START INFORMATION PROVIDED
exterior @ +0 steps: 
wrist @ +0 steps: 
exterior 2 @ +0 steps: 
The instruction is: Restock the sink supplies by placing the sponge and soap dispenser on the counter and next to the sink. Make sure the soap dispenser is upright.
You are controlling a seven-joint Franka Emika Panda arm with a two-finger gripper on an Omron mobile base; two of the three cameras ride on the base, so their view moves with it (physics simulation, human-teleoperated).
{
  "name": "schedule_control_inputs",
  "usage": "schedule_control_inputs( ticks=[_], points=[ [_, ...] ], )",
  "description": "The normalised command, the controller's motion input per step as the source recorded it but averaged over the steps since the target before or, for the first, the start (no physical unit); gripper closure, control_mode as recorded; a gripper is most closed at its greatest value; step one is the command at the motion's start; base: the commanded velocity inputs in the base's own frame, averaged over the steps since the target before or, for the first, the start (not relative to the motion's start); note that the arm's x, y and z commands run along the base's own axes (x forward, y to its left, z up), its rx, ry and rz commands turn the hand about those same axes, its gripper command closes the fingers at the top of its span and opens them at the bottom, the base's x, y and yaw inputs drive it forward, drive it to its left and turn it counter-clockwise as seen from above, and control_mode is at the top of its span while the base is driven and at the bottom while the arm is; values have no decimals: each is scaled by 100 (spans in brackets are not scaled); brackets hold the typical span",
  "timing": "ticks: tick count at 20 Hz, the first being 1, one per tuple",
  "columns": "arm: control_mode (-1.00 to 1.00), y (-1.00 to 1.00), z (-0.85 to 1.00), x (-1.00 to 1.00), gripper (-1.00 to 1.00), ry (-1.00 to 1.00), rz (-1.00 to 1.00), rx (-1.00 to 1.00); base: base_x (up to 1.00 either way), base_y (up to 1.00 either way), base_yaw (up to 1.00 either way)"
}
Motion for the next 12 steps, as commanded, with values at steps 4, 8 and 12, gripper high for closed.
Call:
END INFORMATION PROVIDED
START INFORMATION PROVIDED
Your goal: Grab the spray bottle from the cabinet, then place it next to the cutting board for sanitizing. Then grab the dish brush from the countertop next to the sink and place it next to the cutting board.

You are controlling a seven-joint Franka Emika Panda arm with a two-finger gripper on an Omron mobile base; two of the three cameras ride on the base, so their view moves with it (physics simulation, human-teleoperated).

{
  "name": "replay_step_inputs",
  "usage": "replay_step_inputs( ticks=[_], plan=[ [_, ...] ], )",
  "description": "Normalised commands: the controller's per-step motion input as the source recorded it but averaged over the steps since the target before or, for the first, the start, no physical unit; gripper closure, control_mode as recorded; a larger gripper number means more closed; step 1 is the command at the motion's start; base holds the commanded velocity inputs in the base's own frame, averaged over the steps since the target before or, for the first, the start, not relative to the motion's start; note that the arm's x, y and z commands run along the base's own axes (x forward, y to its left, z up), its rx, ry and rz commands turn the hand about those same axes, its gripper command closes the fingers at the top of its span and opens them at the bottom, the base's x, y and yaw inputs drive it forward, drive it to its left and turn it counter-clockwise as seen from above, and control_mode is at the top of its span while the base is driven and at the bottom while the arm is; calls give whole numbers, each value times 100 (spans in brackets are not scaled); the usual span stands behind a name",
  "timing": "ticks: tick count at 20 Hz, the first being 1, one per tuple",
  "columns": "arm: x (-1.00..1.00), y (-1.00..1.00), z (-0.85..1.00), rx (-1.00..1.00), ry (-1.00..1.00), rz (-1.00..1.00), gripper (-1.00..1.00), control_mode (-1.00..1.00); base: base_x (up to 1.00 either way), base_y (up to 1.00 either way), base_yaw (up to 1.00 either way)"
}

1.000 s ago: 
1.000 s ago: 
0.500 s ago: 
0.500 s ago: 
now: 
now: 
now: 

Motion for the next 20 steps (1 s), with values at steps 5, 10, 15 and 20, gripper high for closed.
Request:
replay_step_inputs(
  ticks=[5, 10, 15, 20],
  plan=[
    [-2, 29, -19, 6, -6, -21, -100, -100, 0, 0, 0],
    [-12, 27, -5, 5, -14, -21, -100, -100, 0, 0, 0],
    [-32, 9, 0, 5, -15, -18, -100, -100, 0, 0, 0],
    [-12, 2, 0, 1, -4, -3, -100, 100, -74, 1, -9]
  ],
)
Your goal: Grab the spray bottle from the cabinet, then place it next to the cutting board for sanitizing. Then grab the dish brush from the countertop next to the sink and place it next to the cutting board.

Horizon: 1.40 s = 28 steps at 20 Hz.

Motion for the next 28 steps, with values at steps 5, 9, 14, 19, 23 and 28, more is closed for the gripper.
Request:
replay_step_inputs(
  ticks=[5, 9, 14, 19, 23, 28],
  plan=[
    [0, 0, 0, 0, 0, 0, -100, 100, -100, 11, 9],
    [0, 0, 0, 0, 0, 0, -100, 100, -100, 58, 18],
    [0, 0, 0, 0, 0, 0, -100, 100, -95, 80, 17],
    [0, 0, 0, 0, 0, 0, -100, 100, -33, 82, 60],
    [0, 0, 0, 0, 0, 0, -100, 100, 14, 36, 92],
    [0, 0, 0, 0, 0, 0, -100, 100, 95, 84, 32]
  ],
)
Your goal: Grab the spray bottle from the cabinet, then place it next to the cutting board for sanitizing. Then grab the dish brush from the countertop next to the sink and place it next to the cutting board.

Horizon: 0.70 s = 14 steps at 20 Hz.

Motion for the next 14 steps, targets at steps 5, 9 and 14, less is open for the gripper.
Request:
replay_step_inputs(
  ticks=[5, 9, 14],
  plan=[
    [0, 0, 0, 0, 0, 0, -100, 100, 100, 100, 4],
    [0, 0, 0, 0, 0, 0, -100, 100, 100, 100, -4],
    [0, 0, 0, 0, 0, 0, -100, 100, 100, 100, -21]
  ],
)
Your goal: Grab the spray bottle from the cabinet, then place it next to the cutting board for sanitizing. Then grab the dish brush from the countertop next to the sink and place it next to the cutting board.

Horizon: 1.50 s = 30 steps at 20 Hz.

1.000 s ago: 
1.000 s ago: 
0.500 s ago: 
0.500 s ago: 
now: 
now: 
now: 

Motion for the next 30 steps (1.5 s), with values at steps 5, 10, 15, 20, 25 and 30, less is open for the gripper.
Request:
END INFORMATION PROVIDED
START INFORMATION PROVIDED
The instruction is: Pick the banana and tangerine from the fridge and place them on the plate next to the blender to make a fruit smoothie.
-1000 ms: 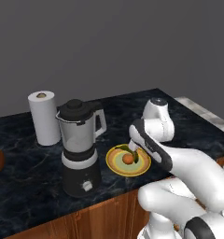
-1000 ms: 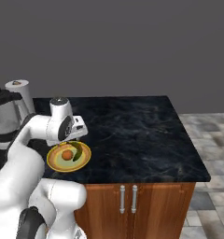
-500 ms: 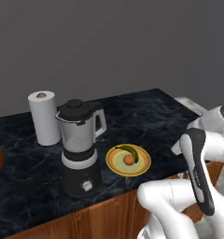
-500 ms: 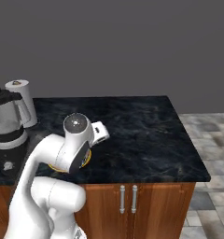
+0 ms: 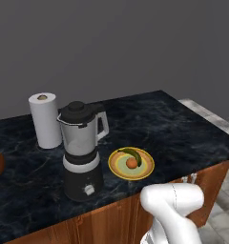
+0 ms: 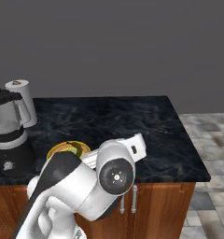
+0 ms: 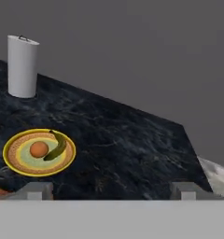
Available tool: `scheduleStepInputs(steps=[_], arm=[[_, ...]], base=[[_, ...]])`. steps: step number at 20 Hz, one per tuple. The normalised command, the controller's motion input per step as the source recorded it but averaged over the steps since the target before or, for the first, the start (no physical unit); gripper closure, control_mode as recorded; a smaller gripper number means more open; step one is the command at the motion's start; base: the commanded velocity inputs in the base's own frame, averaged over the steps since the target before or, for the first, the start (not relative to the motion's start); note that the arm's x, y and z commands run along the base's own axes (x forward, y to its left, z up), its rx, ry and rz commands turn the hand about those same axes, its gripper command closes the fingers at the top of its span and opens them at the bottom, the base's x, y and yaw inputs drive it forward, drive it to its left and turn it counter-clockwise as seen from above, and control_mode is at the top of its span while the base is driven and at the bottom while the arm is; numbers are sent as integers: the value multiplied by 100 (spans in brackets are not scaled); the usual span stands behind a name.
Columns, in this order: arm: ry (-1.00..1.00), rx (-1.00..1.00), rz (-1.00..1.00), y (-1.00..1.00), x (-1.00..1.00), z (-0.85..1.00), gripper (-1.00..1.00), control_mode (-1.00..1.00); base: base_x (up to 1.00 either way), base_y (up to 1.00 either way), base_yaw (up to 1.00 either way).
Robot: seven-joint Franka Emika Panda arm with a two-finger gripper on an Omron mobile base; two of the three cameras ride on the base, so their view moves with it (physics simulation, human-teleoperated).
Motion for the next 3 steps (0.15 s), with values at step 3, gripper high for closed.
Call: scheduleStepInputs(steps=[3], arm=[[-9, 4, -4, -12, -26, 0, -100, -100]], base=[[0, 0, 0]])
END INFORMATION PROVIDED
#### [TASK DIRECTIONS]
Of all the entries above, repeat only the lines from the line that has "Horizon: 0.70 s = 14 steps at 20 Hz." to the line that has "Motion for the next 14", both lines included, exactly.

#### [RESPONSE BELOW]
Horizon: 0.70 s = 14 steps at 20 Hz.

Motion for the next 14 steps, targets at steps 5, 9 and 14, less is open for the gripper.

The output contains nothing further.